Walker Croft Manchester
Feby 25 1803 –
Dear Sir
In arranging the Baptist Register[1] for binding I find a deficiency which I will thank you to make up if you can. From Page 864 to 871 – the intermediate pages are wanting – that is 6 pages – Volume for 1798 1799 1800 and part of 1801 – When you send me another number to Saint Martins Lane you will be good enough to make up that defect.[2] As I reside here if I can serve you in any way shall be happy to do it. The Church here (there is but one) is without a pastor & the members are divided in Sentiment – Fullerites & McLeanites[3] I believe but as yet know but little of their internal œconomy. Could you send an Orthodox preacher of some ability & much scriptural information, it would perhaps be a mean under God of much good.[4]
I do not wonder that nice distinctions exist on subjects that are metaphysical but I deplore the decrease of friendship on this account. A furious Calvinist is not a rarity – may it please God to diminish their number – or at least to extinguish their fury. I live with a well informed Methodist (Wesleyan) an Arminian from conviction he says. I am reading by his recommendation Sellon against Calvinism.[5] The Methodists are very numerous here, and in the different denominations, here are Preachers of considerable ability. Dr Barnes[6] Mr Jack[son?] Mr Johnson[7] &c . . . Mr Hargraves of Ogden[8] preac^h^ed for us a few Lords days past, much to my gratification & I hope edification. His abilities (I think) are considerable. Be kind enough to remember me to Mrs R and your family – also to remember me at a throne of grace that I may be stedfast immoveable always abounding in the work of the Lord. Glory be to God – the Spirit enables me to delight more & more in the Sacred Scriptures – In great haste
Dear Sir
Your humble Servant
& sincere friend
S Palmer
Ps I have indulged neither detraction nor slander against you (whatever any may have said) since I left your Church –
Address: Doctor Rippon | 11 Grange Road | Bermondsey | paid
Postmark: Lombard Street 2 py P Paid
4 oclock Exchange 8 March 1803
Notes
[1] Rippon enhanced his duties as pastor of the congregation in Carter Lane with his work as editor of The Baptist Annual Register, 1790-1802, the first periodical solely produced and for the benefit of the Particular Baptists in Great Britain and America. It was supplanted in 1809 by the Baptist Magazine.
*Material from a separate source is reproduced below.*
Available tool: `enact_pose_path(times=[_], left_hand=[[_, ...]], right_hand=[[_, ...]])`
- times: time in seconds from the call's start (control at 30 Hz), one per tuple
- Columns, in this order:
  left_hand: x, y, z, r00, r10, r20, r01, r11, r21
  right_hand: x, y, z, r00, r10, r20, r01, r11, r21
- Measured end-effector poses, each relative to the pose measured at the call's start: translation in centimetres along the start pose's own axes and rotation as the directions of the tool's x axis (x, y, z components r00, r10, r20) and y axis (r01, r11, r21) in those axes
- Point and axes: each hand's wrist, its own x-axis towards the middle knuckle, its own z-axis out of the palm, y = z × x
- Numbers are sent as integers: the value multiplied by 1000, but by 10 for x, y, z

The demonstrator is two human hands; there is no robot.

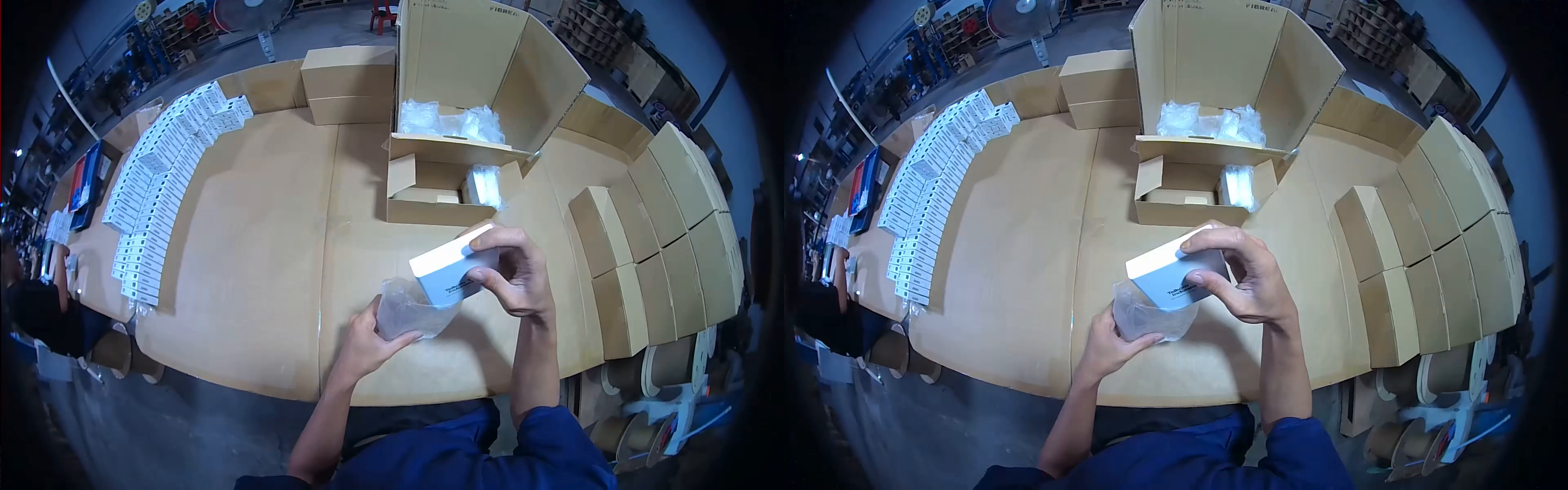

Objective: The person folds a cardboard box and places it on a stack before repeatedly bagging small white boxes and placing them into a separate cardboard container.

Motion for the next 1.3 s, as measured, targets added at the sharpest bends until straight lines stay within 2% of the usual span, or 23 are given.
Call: enact_pose_path(times=[0.03,0.13,0.17,0.37,0.53,0.63,0.8,0.97,1.07,1.1,1.2,1.3], left_hand=[[0,0,0,1000,6,0,-6,1000,-23],[0,-4,1,1000,-10,4,10,999,33],[-1,-3,1,1000,-10,2,10,999,42],[-2,-2,3,1000,-13,-18,14,999,31],[-2,-4,2,1000,-15,-18,15,1000,13],[-2,-7,4,999,-51,-15,48,984,-171],[-2,-11,6,997,-78,-20,69,957,-283],[-2,-17,7,994,-110,8,108,952,-285],[-2,-10,7,992,-120,24,121,938,-324],[-3,-11,7,992,-126,26,128,939,-321],[-3,-7,4,991,-131,23,132,947,-291],[-4,-15,2,990,-137,42,143,951,-274]], right_hand=[[2,-7,5,997,72,-28,-71,997,42],[13,-2,-5,976,5,216,40,978,-203],[18,-13,-2,967,105,231,-46,968,-246],[24,-4,13,968,147,203,-96,966,-239],[21,2,24,958,239,159,-214,964,-160],[13,10,29,954,279,105,-266,956,-126],[1,21,31,939,344,-1,-343,936,78],[1,28,29,938,338,-74,-323,933,161],[4,34,39,929,283,-238,-243,952,186],[0,42,37,915,313,-256,-248,934,256],[-4,55,42,891,303,-339,-119,875,469],[-9,57,43,871,350,-345,-123,835,537]])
[2] This address, though not specified more clearly in the letter, may be the residence of T. and P. Palmer, glass cutters, at 118 St. Martin’s Lane, possibly relations of Samuel Palmer. See Holdens London Directory for 1805, under Businesses and Professions (unpaginated).
[3] References here are to two prominent Baptist ministers at that time, Andrew Fuller (1754-1815) of Kettering, the leading figure among the Particular Baptists at that time, and Archibald McLean (1733-1812) of Edinburgh, one of the leading figures among the Scotch Baptists. The primary issue between the two groups of Calvinistic Baptists concerned the definition of “faith”: to Fuller faith involved a conscious activity (what became known as “duty faith”) on the part of the believer, but to McLean it was primarily an intellectual assent to (ie., a belief in) the work of Christ, something closer to the Sandemanians. Thus, Palmer’s comment that “nice distinctions exist on subjects that are metaphysical” is apropos to his situation and to his attitude then and thereafter toward moderation concerning doctrinal disputes.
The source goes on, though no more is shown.